Wednesday’s event was a bit of controlled chaos unleashed upon the brand-new staff, which handled the occasion with aplomb. Chef Josh Valentine’s kitchen staff pumped out samples of the first full-scale menu Valentine has written since competing on Bravo’s “Top Chef” back in 2012-13. He did spend a little time as pastry chef for white-hit FT-33 in Dallas before returning to Oklahoma City last spring, just in time to take the scepter as king of the new kitchen atop Founders Tower.Wednesday night’s samples included a crab cake with fennel mayo that showed incredible promise. The samples were about the size of a tater tot. With a little foresight, I would worn deep-pocketed trousers to hoard them like Napoleon Dynamite hoards tots. A spoonful of Carolina Gold Rice, which includes lobster, cauliflower and pecans, had my barely pescatarian wife a-swoon for another spoon. Wedge salad samples included a tiny gondola of romaine topped with house-made blue cheese and chef Valentine’s signature candied bacon. (Oh, Candied Bacon Sticky Bun where are you?) The Bacon & Onion Tart was a blissful bite in a modern-comfort-food-meets-classic-technique kind of way. And the aforementioned Cucumber Collins was perfectly balanced and dangerously delicious.
The night was a major success for the staff, but no one should be more proud than owner Kevin George, who has endured a succession of bad luck you wouldn’t buy if someone tried to sell it to you in a script. This veteran restaurant operator weathered all these travails to bring Oklahoma City a spectacular dining experience.

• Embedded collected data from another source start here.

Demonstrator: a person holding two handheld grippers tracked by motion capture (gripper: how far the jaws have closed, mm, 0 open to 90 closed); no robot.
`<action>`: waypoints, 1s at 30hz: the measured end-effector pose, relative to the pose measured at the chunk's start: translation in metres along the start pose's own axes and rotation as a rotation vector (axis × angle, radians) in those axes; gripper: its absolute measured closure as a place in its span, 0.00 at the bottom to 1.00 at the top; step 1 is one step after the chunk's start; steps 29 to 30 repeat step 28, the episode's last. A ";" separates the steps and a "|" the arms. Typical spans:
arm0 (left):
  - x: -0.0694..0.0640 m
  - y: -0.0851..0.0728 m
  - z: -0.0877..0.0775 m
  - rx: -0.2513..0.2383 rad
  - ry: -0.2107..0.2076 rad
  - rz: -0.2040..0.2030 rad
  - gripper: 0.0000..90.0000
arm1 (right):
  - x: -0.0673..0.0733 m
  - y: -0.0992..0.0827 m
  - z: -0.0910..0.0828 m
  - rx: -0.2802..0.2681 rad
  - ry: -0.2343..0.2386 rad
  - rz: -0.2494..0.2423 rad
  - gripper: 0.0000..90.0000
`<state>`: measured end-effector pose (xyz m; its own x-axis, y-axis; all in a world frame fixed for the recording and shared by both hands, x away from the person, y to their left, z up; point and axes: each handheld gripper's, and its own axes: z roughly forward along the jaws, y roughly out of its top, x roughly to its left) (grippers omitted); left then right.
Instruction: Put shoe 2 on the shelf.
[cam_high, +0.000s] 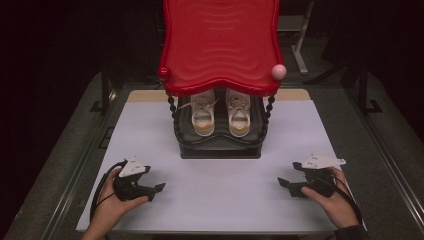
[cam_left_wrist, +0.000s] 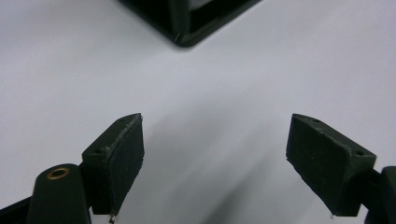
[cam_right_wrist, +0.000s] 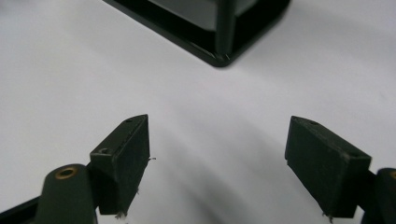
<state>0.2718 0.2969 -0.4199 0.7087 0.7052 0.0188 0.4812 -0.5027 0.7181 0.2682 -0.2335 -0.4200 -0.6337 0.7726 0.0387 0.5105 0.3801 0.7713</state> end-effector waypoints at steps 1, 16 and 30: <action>0.000 0.000 0.000 0.000 0.000 0.000 0.21 | -0.001 -0.003 0.000 0.000 -0.006 0.005 0.24; 0.023 -0.051 -0.011 0.010 0.078 -0.072 0.18 | -0.021 -0.039 -0.006 0.081 -0.098 0.076 0.19; 0.023 -0.053 -0.011 0.002 0.076 -0.077 0.18 | -0.020 -0.048 -0.001 0.084 -0.112 0.069 0.16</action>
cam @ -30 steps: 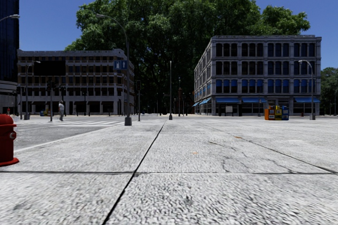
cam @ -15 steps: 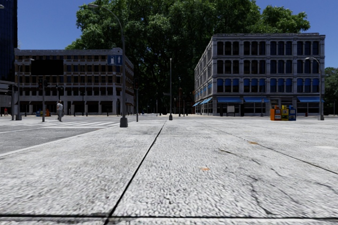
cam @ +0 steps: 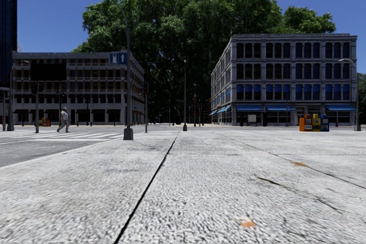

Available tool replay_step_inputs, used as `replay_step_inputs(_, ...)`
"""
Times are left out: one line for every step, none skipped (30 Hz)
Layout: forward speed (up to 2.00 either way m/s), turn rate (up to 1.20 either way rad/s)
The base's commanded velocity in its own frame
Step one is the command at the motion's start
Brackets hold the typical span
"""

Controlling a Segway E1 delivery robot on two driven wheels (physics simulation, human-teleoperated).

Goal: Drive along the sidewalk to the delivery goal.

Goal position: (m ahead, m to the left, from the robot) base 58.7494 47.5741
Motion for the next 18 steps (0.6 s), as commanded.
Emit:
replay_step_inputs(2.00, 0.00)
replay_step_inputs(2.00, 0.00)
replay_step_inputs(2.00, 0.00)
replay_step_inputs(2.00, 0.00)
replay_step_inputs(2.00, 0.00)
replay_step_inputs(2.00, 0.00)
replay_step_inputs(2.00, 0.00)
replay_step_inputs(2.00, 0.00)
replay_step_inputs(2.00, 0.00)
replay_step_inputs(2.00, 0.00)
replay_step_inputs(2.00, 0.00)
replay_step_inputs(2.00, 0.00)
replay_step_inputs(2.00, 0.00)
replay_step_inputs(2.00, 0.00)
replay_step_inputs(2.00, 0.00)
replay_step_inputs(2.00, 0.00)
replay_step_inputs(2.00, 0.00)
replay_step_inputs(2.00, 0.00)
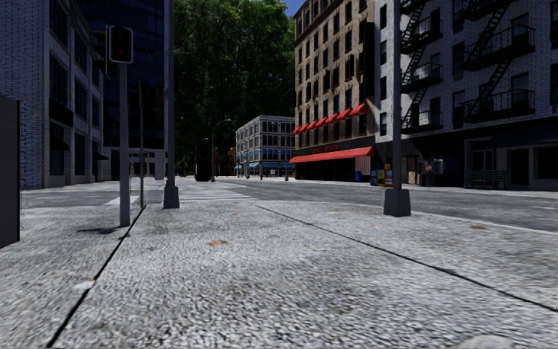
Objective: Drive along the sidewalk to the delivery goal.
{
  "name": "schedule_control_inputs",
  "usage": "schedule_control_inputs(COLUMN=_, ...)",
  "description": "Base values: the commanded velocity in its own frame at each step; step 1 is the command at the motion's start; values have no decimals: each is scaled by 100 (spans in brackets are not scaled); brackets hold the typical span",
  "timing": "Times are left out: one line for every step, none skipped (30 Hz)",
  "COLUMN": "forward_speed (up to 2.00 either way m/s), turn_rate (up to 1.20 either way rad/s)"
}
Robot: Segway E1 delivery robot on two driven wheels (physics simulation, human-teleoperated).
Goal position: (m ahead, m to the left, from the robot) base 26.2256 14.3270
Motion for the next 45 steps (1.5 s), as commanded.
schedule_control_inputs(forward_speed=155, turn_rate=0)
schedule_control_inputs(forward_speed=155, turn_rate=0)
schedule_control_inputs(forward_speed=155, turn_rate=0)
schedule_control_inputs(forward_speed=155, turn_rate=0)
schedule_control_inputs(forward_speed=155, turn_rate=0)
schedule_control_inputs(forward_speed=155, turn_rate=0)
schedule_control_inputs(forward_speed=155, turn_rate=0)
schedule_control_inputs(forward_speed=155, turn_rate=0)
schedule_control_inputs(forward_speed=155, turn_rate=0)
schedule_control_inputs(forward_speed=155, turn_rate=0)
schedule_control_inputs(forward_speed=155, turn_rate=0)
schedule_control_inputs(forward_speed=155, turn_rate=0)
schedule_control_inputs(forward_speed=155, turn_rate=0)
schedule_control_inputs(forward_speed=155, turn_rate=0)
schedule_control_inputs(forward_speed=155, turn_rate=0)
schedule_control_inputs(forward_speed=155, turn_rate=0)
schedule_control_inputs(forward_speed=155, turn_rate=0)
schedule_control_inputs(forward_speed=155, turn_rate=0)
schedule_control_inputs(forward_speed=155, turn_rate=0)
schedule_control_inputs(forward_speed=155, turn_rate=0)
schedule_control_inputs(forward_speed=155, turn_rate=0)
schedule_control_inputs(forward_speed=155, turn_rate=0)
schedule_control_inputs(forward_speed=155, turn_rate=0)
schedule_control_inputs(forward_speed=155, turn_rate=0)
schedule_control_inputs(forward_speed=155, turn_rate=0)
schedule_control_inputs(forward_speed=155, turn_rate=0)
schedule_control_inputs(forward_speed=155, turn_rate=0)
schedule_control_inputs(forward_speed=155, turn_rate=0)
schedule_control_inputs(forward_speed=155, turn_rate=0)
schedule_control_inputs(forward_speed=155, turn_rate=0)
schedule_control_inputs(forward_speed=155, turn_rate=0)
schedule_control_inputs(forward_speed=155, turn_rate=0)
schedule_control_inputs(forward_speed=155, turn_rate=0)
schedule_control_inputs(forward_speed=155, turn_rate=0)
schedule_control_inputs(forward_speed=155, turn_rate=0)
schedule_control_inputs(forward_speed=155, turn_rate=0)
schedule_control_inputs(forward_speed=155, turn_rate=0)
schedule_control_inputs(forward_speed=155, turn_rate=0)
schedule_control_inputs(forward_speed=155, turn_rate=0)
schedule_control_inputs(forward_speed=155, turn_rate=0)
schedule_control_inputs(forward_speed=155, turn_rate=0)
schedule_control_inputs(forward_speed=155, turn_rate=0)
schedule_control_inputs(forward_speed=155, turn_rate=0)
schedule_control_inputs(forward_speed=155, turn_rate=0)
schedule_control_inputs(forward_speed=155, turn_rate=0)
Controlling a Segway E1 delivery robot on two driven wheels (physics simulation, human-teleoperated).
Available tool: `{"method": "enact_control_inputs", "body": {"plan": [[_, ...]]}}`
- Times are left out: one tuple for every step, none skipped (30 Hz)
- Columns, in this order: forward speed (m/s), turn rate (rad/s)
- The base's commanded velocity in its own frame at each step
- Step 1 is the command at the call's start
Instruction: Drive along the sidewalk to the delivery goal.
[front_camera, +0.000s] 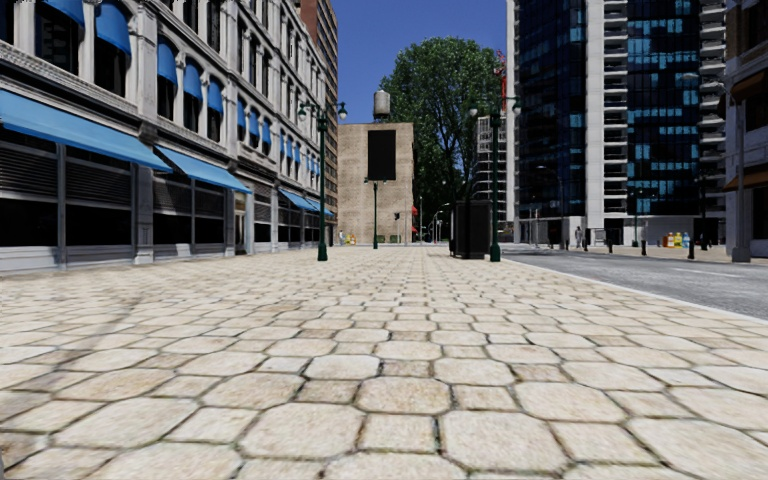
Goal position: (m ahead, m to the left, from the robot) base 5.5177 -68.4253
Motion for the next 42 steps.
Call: {"method": "enact_control_inputs", "body": {"plan": [[2.0, 0.0], [2.0, 0.0], [2.0, 0.0], [2.0, 0.0], [2.0, 0.0], [2.0, 0.0], [2.0, 0.0], [2.0, 0.0], [2.0, 0.0], [2.0, 0.0], [2.0, 0.0], [2.0, 0.0], [2.0, 0.0], [2.0, 0.0], [2.0, 0.0], [2.0, 0.0], [2.0, 0.0], [2.0, 0.0], [2.0, 0.0], [2.0, 0.0], [2.0, 0.0], [2.0, 0.0], [2.0, 0.0], [2.0, 0.0], [2.0, 0.0], [2.0, 0.0], [2.0, 0.0], [2.0, 0.0], [2.0, 0.0], [2.0, 0.0], [2.0, 0.0], [2.0, 0.0], [2.0, 0.0], [2.0, 0.0], [2.0, 0.0], [2.0, 0.0], [2.0, 0.0], [2.0, 0.0], [2.0, 0.0], [2.0, 0.0], [2.0, 0.0], [2.0, 0.0]]}}
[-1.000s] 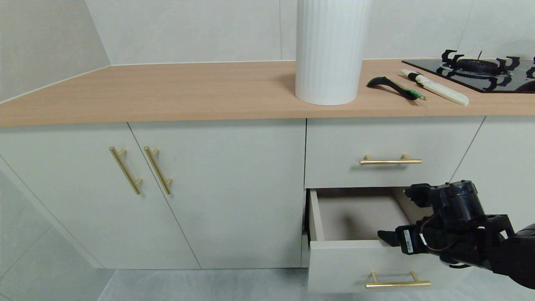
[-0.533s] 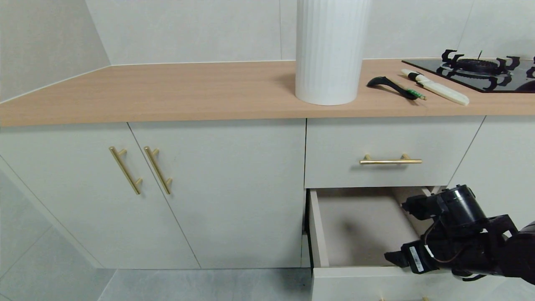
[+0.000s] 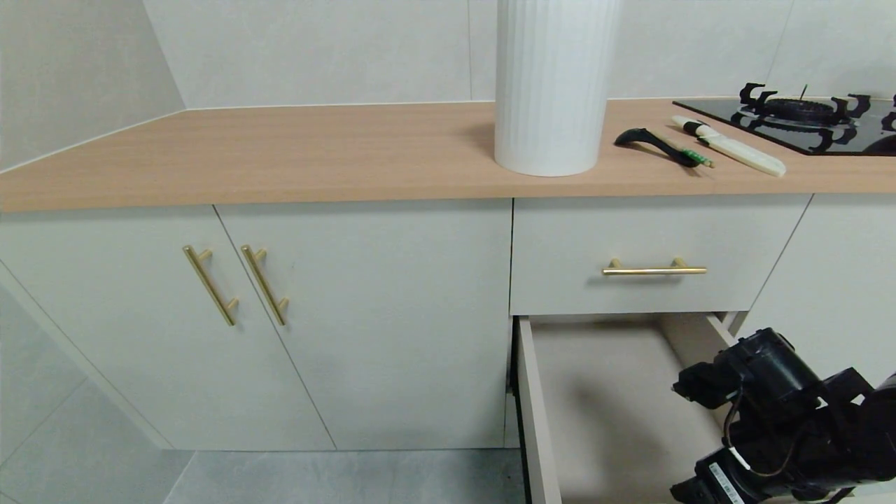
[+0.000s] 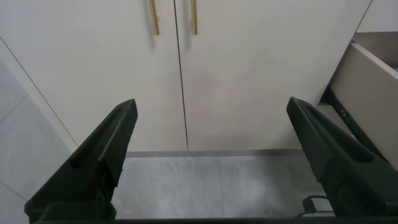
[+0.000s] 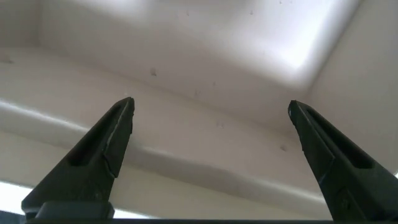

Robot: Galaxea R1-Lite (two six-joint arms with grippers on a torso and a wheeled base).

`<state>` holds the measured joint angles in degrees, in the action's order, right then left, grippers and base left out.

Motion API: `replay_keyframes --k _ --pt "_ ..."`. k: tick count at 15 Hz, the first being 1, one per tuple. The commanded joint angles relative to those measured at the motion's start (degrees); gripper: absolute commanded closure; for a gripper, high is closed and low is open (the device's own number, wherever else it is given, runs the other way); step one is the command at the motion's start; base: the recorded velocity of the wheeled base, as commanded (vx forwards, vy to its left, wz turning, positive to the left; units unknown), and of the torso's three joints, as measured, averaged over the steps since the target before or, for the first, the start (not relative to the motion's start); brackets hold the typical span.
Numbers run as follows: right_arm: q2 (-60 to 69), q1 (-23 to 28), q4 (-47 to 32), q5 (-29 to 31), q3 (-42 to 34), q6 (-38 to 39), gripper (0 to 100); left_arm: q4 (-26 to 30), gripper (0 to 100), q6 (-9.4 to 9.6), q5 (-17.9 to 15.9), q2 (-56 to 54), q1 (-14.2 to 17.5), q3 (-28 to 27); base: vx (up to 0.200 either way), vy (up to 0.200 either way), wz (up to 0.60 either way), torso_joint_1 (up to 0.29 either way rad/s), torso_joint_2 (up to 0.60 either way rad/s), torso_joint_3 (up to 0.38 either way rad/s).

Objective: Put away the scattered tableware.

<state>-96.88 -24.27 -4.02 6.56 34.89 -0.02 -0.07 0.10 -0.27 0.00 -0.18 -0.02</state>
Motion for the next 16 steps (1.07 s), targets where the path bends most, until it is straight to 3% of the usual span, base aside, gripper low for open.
replay_keyframes --k 1,5,9,12,16 --pt "0.99 -1.13 -2.31 0.03 0.44 -0.42 0 -0.01 0 -0.01 0.00 0.09 0.01 0.02 0.000 0.000 0.00 0.000 0.00 0.000" --pt "2.31 -2.62 -10.65 0.12 1.67 -1.65 0 -0.01 0 -0.01 0.00 0.09 0.01 0.02 0.000 0.000 0.00 0.000 0.00 0.000" --pt "2.13 -2.62 -11.01 0.65 3.61 -0.77 0 -0.01 0 -0.01 0.00 0.09 0.01 0.02 0.000 0.000 0.00 0.000 0.00 0.000" --pt "3.19 -2.18 -8.37 0.65 4.84 2.66 0 -0.01 0 -0.01 0.00 0.09 0.01 0.02 0.000 0.000 0.00 0.000 0.00 0.000" --pt "4.07 -0.25 0.77 0.74 4.49 4.33 0 -0.01 0 -0.01 0.00 0.00 0.01 0.02 0.000 0.000 0.00 0.000 0.00 0.000"
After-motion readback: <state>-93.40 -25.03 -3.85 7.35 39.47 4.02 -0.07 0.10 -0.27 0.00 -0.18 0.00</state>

I haven’t had a chance to dine properly yet, but the preview showed a future bright enough to not only show the way forward but perhaps even cast a little light on the dark The George had to find its way through over the past 18 months.
The George will unveil lunch service later this summer. For now, you’ll have to settle for dinner and the bar. A Chef’s Table outside the kitchen window, intimate two-tops along the north edge of the space and low-lying horseshoe booths offer spectacular views. The restaurant also has an enormous private dining room equipped for small banquets and presentations.
This is just the beginning for The George and for our coverage of its opening. The city has established its affinity for fine foods via food trucks, now you’ve got your chance to ramp that passion up — way up.